As long as the landlord-tenant laws in your jurisdiction allow, it’s alright to charge the tenant a late fee. Some of the main reasons (and benefits) of collecting a late fee from the tenant include:
- A late fee compensates you or your property manager for the extra effort of having to send a written notice to get the tenant to pay the rent on time;
- A late fee serves as an incentive for the tenant to pay the rent by the due date each and every month to avoid another financial penalty;
- A late fee helps to prevent the tenant from falling into a pattern of always paying late because they think there is no harm in doing so.
Tenants who consistently pay late can affect your cash flow and cause a situation where your operating expenses and mortgage payment may be late as well.
How to Calculate a Late Fee Amount
A late fee amount is generally calculated as a percentage of the rent due, or a flat fee equal to the same approximate amount.
For instance, let’s assume the rent is $1,200 per month. The late fee might be calculated as:
- $1,200 x 5% late fee = $60
- $1,200 flat fee = $50 – $70
When calculating a late fee amount, most landlords charge an amount that reasonably penalizes the tenant for paying the rent late and incentivizes the tenant to pay the rent on time going forward.
Charging a tenant too large of a late fee can backfire on a landlord. For example, the tenant may be financially unable to pay a large late fee plus the rent, especially if the rent to income ratio for the market is high. A big late fee may also discourage a good tenant from renewing the lease, which increases the turnover and vacancy expense for the landlord.
Make it Easy for a Tenant to Pay On Time
It would be nice if a landlord never had to send a late rent notice, but in the real world of real estate sometimes tenants do pay their rent late.

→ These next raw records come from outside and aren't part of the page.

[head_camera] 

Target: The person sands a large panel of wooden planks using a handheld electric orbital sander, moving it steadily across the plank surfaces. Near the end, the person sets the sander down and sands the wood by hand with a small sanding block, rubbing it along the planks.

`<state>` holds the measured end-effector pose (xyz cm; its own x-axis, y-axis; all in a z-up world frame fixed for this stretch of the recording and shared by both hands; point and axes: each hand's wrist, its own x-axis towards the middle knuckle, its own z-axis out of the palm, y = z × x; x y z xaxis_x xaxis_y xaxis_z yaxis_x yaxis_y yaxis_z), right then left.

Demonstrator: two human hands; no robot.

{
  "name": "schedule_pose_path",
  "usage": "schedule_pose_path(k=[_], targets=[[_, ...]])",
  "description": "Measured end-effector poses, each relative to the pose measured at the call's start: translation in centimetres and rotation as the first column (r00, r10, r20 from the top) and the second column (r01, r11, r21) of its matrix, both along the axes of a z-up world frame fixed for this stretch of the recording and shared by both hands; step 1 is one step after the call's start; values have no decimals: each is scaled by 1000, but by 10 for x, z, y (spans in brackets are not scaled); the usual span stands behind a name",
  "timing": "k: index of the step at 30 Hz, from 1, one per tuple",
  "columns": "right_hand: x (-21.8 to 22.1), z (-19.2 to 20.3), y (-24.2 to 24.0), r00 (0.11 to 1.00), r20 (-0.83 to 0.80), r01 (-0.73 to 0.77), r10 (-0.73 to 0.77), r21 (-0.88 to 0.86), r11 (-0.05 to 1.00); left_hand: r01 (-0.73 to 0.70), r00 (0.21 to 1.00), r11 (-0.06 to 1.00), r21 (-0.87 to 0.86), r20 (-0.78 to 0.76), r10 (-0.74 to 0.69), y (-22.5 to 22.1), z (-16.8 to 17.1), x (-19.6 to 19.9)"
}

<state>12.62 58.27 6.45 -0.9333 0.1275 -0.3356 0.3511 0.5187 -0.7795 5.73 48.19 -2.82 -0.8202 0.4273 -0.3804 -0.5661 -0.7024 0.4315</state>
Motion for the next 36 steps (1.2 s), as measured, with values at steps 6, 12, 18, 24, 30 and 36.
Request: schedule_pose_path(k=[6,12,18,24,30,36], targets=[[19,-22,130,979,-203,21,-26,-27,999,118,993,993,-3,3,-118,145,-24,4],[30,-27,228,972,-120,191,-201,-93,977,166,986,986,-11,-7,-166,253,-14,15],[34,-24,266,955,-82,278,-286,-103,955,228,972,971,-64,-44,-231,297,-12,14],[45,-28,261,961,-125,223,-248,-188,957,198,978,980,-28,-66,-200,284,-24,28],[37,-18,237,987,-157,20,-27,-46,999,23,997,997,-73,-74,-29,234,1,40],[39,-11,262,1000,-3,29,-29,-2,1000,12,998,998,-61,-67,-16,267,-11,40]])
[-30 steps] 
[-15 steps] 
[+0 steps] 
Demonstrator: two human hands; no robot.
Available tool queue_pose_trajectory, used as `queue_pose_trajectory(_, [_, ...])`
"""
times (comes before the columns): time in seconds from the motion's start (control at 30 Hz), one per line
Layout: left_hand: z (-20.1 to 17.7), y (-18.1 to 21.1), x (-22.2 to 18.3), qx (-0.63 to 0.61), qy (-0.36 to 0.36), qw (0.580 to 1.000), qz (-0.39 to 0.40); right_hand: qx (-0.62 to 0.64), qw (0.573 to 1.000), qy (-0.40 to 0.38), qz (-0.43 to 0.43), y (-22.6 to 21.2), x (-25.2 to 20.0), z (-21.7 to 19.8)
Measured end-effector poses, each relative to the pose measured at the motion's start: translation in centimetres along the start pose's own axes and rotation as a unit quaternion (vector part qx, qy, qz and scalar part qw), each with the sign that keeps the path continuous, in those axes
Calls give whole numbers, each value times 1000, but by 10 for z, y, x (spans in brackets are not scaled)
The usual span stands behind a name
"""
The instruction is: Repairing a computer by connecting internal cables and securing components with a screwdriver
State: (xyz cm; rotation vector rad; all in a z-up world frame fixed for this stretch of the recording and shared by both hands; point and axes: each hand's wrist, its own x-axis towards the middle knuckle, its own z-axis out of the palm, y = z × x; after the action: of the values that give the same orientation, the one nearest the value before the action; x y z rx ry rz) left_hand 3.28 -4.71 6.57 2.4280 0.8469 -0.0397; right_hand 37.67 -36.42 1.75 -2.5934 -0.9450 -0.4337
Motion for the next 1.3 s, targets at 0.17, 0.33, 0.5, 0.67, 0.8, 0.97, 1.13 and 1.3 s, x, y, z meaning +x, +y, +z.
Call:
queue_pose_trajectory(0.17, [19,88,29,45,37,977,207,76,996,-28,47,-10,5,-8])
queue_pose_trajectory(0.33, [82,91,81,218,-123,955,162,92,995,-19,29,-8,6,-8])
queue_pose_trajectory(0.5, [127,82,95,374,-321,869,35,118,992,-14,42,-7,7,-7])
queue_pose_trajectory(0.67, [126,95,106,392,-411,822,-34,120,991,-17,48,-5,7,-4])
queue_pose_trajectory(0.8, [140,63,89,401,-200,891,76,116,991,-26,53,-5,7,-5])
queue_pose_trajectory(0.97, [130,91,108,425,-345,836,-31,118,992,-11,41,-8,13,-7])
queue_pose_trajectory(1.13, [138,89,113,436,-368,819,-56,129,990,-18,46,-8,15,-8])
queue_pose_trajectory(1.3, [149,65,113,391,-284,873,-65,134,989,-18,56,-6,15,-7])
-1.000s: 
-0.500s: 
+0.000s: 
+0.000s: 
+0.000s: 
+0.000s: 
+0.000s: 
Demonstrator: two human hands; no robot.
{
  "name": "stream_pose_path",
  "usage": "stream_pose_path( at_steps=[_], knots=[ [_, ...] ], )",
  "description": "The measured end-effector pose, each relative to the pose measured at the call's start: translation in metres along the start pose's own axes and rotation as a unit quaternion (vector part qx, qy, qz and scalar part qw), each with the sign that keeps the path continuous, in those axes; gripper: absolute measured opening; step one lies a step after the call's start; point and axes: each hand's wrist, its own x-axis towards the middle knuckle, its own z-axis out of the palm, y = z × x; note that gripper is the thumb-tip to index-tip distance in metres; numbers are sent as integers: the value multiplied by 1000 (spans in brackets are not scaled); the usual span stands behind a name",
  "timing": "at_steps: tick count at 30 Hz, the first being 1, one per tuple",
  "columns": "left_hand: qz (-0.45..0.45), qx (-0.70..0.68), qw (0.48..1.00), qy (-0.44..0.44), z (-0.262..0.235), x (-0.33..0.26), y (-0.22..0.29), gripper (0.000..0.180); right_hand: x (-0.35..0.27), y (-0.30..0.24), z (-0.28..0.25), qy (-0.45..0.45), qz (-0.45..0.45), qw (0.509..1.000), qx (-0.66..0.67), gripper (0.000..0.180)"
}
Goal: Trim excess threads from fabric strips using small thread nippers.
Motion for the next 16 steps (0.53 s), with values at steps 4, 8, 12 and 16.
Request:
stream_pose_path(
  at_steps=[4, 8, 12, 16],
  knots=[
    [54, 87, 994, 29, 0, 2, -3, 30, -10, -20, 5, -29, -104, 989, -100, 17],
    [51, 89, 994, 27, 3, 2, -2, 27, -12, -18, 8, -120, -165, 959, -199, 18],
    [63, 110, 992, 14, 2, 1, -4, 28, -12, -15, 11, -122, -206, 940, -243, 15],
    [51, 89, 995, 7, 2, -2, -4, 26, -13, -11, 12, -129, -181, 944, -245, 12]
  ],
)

The good news is that as a landlord, there are several things you can do to help the tenant to pay the rent on time and avoid charging a late fee:
- Use tools such as the Roofstock Cloudhouse Rental Calculator or Rentometer to help determine the fair market rent for your area;
- Screen prospective tenants online before signing a lease by ordering a credit report, and running a background check and rental history report;
- Complete a move-in checklist with the tenant the day they move in, and take the opportunity to review the terms and conditions of the lease including when the rent is due; and
- Allow the tenant to pay the rent online using services such as RentTrack that reward the tenant for paying the rent on time by reporting on-time rent payments to the major credit bureaus.

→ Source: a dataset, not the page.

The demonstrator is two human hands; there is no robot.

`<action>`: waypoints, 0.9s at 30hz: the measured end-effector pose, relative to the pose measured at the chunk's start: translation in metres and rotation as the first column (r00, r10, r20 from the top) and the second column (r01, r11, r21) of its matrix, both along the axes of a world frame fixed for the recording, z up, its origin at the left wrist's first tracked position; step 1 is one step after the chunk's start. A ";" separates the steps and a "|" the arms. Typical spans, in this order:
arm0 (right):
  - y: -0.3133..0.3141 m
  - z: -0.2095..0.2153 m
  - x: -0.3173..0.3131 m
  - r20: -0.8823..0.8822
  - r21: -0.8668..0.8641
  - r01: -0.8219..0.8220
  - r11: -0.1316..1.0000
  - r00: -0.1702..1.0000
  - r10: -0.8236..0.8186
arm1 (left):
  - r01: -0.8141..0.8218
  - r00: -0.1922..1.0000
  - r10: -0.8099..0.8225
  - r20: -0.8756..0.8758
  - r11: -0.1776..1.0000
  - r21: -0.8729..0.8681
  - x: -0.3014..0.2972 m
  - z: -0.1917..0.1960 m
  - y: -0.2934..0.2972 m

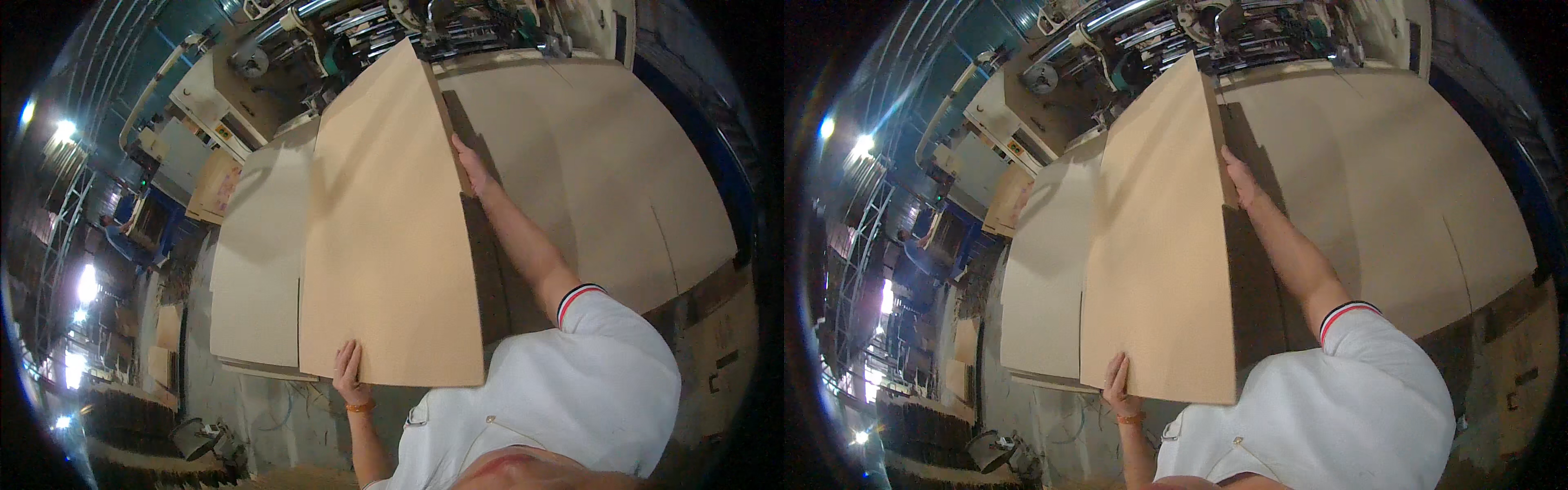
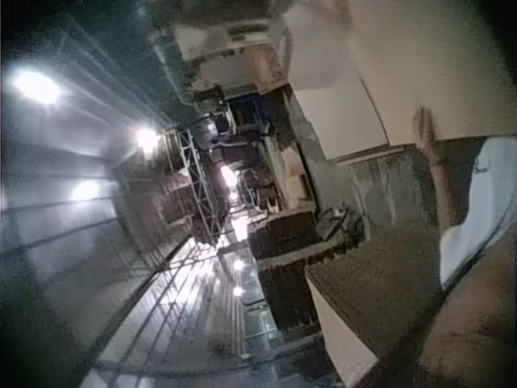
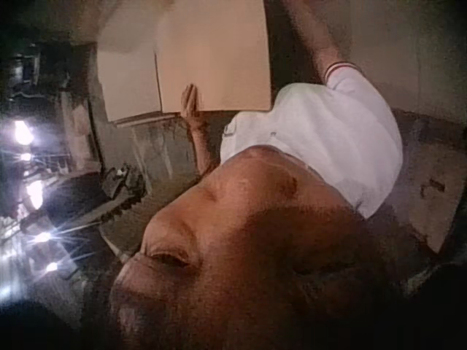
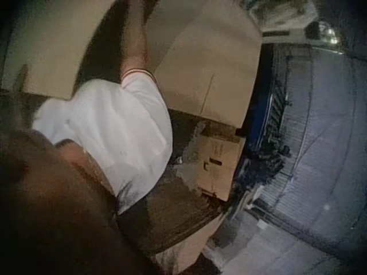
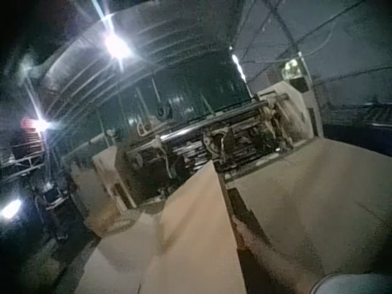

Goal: The person repeatedly folds large flat cardboard sheets along pre-scored lines on a worktable. The person lifts, aligns, and presses the cardboard to create creases, then places the folded pieces back on the table. The process is repeated multiple times with similar sheets.

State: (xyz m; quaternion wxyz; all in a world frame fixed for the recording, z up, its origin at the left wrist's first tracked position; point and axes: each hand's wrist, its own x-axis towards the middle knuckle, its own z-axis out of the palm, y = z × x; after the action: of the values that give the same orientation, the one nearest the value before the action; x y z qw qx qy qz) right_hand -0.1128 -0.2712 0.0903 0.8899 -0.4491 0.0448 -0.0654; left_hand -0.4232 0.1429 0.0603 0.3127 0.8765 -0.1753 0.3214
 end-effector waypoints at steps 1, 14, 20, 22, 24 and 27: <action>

No landlord looks forward to sending a late rent notice to a tenant, but every now and then it needs to be done. A formal written late rent notice reminds the tenant when the rent is due, outlines any grace period before a late fee is charged, and explains to the tenant the consequences of not paying the rent in full and when due. Landlords can help to reduce the need to send a late notice by thoroughly screening prospective tenants and allowing tenants to pay their rent online.